Мы окружили Фанни, подавали ей воду, смачивали виски, но она так ослабела от слез, что ее пришлось увести в лазарет.
Прошла неделя-другая, а Фанни все еще не показывалась в классе. Как-то утром, когда мы только что вставали, мы услыхали беготню в коридорах и стремглав бросились посмотреть, что такое случилось. Мимо нас сновали горничные, больничная прислуга, классные дамы.
— Не сметь выходить из дортуаров! — кричали нам, и мы, как мыши, прятались в свои норы.
В ту же минуту в наш дортуар вбежала пепиньерка и заявила мадемуазель Верховской, что инспектриса просит ее немедленно явиться к ней. Мы, кофульки, пожираемые любопытством, опять выбежали на разведки. Остановив пробегавшую мимо горничную, мы стали умолять ее сказать нам, в чем дело.
— Как же это возможно, — решительно заявила она. — Когда у нас и не такое происходит, нам и то запрещают вам рассказывать… А тут такое, такое… — И, растолкав нас, чтобы проложить себе дорогу, она быстро исчезла.
Наше любопытство разгорелось вовсю. Во что бы то ни стало следовало разузнать тайну. Как всегда, наша "отчаянная" решилась на подвиг. Спустившись в нижний коридор, куда нам, кофулькам, не разрешалось выходить одним, рискуя на каждом шагу быть пойманной, Маша Ратманова за пятиалтынный выведала у истопника все без утайки. Оказалось, что из института бежала Фанни Голембиовская. Надев утренний капот и накинув на голову платок прислуги (должно быть, она рассчитывала, что ее примут за горничную, которую послали в лавочку), она рано утром выбежала из лазарета на улицу, но швейцар сообразил, в чем дело, и поймал ее недалеко от институтского подъезда.
Мы не успели опомниться от этого ошеломляющего известия, как к нам вошла пепиньерка и, вместо Верховской, повела нас в столовую, куда тотчас же явилась инспектриса.
Взволнованным голосом, не объясняя, в чем дело, "maman" произнесла одну только фразу:
— Надеюсь, дети, что об этом печальном событии вы не будете разговаривать ни между собой, ни со своими родственниками.
Очевидно, не зная, что к этому прибавить, она обвела нас растерянным взглядом и, прижав ладони к вискам, как она это обычно делала во время часто мучивших ее мигреней, вышла из комнаты.
— О чем нельзя разговаривать? Что такое произошло? — спрашивали институтки, не успевшие еще узнать новости.

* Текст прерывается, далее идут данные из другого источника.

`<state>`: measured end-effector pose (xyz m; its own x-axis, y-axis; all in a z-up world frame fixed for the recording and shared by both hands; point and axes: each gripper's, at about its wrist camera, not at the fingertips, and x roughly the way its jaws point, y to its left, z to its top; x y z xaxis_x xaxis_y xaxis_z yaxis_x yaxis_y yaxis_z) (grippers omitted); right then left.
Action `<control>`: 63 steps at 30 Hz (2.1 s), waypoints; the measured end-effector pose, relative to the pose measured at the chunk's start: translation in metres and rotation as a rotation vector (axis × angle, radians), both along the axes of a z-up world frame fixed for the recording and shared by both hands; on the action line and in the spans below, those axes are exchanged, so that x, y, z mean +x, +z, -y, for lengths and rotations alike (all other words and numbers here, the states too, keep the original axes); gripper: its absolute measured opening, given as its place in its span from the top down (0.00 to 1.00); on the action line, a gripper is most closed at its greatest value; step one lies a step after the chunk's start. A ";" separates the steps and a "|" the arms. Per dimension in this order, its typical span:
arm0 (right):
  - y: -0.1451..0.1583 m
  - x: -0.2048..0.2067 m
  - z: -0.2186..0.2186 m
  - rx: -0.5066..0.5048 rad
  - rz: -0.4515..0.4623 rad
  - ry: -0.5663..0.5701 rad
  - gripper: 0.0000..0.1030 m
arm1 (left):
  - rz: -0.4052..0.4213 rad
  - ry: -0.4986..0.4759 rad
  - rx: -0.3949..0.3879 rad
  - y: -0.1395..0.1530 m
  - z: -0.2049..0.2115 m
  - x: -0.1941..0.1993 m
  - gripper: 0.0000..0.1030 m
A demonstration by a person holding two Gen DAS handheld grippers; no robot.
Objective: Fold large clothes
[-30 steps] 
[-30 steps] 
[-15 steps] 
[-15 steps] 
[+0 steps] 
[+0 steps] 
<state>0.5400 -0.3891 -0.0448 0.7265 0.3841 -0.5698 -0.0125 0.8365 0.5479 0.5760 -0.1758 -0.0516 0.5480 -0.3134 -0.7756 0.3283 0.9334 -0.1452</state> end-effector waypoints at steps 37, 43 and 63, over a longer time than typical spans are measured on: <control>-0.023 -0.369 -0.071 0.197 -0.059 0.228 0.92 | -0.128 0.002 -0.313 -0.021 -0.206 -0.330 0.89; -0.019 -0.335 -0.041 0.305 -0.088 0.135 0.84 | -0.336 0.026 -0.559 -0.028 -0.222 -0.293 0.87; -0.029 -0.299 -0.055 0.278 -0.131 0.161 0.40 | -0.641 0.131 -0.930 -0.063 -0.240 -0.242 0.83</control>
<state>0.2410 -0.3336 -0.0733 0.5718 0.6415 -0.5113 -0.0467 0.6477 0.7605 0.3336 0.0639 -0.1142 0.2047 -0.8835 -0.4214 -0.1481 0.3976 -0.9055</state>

— Как!? Вы этого не знаете? — закричала Тюфяева. — Ах вы, фокусницы, сквернавки! Вас из грязных закоулков и трущоб подобрали сюда из милости, холили, лелеяли, а вы… вот как отблагодарили своих благодетельниц! Извольте зарубить себе на носу, — продолжала она, захлебываясь от злости, — чтобы с этой минуты вы не смели и близко подходить к лазарету, а тем более — к комнате, где лежит эта тварь.

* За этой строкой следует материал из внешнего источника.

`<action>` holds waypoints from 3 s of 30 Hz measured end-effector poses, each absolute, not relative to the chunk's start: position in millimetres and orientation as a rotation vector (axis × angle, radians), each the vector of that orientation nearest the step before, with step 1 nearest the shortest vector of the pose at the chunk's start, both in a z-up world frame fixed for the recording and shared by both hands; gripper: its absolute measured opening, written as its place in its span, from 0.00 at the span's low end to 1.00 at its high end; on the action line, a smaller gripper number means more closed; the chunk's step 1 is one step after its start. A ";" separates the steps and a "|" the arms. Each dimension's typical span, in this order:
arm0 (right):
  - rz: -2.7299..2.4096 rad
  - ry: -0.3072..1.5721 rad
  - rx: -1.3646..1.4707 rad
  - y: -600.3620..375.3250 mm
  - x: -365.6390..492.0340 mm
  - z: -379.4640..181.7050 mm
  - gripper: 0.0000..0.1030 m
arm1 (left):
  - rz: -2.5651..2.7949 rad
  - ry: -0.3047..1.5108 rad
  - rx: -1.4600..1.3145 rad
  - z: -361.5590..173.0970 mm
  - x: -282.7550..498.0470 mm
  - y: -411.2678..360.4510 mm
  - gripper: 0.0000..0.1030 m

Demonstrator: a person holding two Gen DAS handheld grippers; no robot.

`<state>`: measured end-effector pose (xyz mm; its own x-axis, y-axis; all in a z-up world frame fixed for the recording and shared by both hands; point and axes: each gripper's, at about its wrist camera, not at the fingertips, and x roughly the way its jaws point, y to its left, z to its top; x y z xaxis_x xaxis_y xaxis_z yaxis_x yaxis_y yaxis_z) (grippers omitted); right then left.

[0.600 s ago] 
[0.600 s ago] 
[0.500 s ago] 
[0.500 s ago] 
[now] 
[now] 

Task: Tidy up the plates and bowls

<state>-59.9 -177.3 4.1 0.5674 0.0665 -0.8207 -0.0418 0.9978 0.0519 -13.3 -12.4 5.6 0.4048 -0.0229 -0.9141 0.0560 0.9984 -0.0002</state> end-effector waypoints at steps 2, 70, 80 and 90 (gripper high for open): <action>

Несмотря на строгое запрещение разговаривать между собой о небывалом еще у нас событии, мы только и говорили о нем. Все "отчаянные", и старшие и младшие, пускались на самые рискованные поступки, чтобы узнать какие-нибудь подробности об этом деле. Прячась за углами и колоннами, они подсматривали и подслушивали у дверей лазарета, наблюдали, кто в него входил, и по нескольку раз в день передавали новости друг другу. Таким образом история бедной Фанни скоро нам стала известна во всех подробностях.

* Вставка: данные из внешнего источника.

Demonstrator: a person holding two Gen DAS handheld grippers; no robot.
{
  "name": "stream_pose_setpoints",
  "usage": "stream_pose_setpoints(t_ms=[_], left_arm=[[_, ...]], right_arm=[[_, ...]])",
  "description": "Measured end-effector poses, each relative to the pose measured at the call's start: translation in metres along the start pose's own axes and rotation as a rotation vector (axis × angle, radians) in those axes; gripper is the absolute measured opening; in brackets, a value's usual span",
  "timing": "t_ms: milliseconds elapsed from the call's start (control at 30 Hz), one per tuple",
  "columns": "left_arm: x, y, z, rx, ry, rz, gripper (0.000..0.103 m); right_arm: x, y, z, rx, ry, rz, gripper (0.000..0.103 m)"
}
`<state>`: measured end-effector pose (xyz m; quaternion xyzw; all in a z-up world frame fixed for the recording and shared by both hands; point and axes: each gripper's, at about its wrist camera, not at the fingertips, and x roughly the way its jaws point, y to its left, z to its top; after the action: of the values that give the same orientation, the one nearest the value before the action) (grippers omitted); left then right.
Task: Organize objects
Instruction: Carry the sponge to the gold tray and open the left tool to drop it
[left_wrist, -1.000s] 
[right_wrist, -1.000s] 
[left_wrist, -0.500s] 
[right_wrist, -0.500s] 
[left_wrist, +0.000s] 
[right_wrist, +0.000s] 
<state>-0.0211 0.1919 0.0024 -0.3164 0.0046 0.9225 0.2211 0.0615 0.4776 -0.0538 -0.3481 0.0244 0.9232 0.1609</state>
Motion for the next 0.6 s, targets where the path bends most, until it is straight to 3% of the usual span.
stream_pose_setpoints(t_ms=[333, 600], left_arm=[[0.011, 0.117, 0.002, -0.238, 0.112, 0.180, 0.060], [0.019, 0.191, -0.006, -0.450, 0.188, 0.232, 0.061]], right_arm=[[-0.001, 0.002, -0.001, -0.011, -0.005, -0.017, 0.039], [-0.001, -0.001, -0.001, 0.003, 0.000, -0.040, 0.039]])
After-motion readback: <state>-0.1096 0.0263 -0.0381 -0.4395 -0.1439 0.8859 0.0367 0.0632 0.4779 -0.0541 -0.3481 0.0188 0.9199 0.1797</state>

Как только швейцар поймал Фанни, ее уложили в постель. Она вся дрожала, как в лихорадке. К ее кровати подходили то инспектриса, то мадемуазель Верховская, то начальница, даже мадемуазель Тюфяева, которая считала долгом совать свой нос во все дела, забегала в лазарет. Когда Фанни увидала Тюфяеву, которую она ненавидела всей душой, она вскрикнула и потеряла сознание. Леонтьева приказала позвать врача и привести ее в чувство. Но тут в комнату вошли уже извещенные о событии дядя девочки и ее мать, которая рыдая бросилась на колени перед постелью дочери.